In the listing that follows, tally the lines containing "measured"; give the count and nothing more.

▶ [GIVEN INFORMATION]

───

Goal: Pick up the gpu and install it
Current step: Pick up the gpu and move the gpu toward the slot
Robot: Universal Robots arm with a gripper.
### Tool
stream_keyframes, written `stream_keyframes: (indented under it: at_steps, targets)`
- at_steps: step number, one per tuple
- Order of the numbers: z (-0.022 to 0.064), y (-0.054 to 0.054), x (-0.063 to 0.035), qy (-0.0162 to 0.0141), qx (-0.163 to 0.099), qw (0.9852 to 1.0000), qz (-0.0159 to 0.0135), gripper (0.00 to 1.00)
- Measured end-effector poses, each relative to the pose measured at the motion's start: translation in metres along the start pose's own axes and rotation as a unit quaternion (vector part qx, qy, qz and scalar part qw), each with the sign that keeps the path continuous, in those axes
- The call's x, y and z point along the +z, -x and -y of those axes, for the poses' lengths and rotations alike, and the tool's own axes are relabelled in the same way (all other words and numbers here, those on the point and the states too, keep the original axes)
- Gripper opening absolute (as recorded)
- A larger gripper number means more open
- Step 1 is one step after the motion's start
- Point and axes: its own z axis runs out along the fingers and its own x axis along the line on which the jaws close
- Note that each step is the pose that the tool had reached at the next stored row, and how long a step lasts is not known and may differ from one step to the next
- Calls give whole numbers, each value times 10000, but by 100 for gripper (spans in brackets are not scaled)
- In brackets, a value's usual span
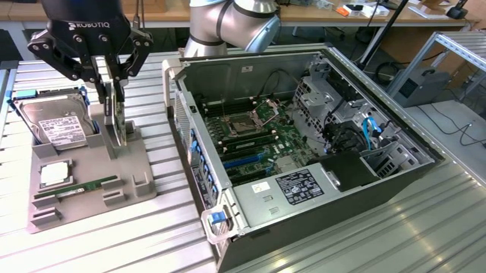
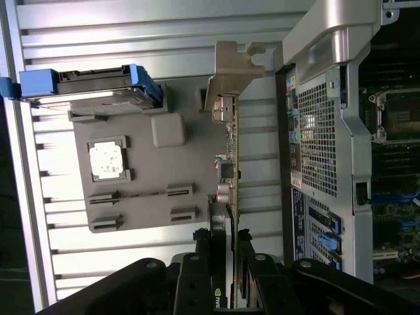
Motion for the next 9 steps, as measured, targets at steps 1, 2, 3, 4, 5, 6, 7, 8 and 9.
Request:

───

▶ [ANSWER SECTION] 2